Recently, I had a discussion with a user concerning the volume of imagemap data generated for an interactive, web-based visual contain a large number of graphs. The large amount of imagemap data was causing problems with the current version of their web browser. The graphs consisted of either bar charts or series plots with bandplots in the background representing different levels. The band levels were computed values, but they were constant across the X variable for each graph. The user noticed that the output contained a large amount of imagemap data for the bandplot, and it appeared to be duplicated information.
The key to understanding this result (and how to prevent it) is to understand the difference between specifying variables for upper and lower limits versus specifying constants. First, let’s create a simple dataset that simulates this situation:
proc summary data=sashelp.class nway; class age sex; var height; output out=meandata mean=; run; /* Add the "computed" band levels */ data meanheight; set meandata; short = 55; average = 65; tall = 72; run; |
The resulting dataset contains 11 observations and appears like the following table :
Given that the limit variables are contained in the dataset, you would naturally use those variables in the BAND statement to draw the levels:
ods html file="average_height.html"; ods graphics / imagemap; Title "Average Class Weight by Age"; proc sgplot data=meanheight; band x=age upper=tall lower=average / name="tall" legendlabel="Tall" fillattrs=(color="light orange") transparency=0.5; band x=age upper=average lower=short / name="average" legendlabel="Average" fillattrs=(color="light yellow") transparency=0.5; band x=age upper=short lower=50 / name="short" legendlabel="Short" fillattrs=(color="light green") transparency=0.5; series x=age y=height / group=sex markers lineattrs=(pattern=solid) name="series"; keylegend "short" "average" "tall" / position=bottomleft; keylegend "series" / position=botomright title="Gender"; run; ods html close; |
The visual looks okay; but, if you look at the imagemap data, there were 10 records generated for each bandplot. The reason is that, when you use variables for the limits, the limit values can change across the X values. Therefore, records must be created for each value of X to guarantee that the correct value appears in the tip. The more X values in your data, the more imagemap records are generated for the bandplot.

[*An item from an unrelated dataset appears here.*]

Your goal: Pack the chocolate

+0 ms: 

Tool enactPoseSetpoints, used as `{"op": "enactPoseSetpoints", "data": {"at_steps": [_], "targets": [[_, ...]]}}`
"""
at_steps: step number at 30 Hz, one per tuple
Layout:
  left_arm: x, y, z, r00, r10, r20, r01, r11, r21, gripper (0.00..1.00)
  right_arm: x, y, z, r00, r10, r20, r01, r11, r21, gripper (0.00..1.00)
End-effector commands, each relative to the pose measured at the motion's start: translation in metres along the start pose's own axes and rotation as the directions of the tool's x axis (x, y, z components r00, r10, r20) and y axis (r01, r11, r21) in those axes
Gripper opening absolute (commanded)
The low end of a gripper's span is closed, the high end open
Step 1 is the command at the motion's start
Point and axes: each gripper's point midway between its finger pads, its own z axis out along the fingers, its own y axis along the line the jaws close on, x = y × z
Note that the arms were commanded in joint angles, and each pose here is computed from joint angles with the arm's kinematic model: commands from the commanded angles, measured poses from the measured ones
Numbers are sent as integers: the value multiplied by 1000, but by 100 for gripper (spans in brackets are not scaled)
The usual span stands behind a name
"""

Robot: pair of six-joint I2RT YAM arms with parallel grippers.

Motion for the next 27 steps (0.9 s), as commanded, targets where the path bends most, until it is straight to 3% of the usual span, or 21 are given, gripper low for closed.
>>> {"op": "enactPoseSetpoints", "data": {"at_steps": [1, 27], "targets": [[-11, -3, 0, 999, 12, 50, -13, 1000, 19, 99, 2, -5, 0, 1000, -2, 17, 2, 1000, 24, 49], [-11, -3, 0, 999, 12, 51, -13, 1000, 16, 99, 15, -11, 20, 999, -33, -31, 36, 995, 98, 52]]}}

However, when the limit values are really constant, you can avoid this situation by extracting the constant values from the dataset and setting them into macro variables:
data _null_; set meanheight; if (_n_ = 1) then do; call symput("TALL", tall); call symput("AVERAGE", average); call symput("SHORT", short); end; run; |
Now, the procedure can be modified to use the constants from the macro variables:
Title "Average Class Weight by Age"; proc sgplot data=meanheight; band x=age upper=&TALL lower=&AVERAGE / name="tall" legendlabel="Tall" fillattrs=(color="light orange") transparency=0.5; band x=age upper=&AVERAGE lower=&SHORT / name="average" legendlabel="Average" fillattrs=(color="light yellow") transparency=0.5; band x=age upper=&SHORT lower=50 / name="short" legendlabel="Short" fillattrs=(color="light green") transparency=0.5; series x=age y=height / group=sex markers lineattrs=(pattern=solid) name="series"; keylegend "short" "average" "tall" / position=bottomleft; keylegend "series" / position=botomright title="Gender"; run; |
The visual looks the same; however, the imagemap for each band contains only 2 records.This is true regardless of the number of X values. For a web output containing a large number of these graphs, the savings in imagemap size can improve the performance of your visual in a web browser.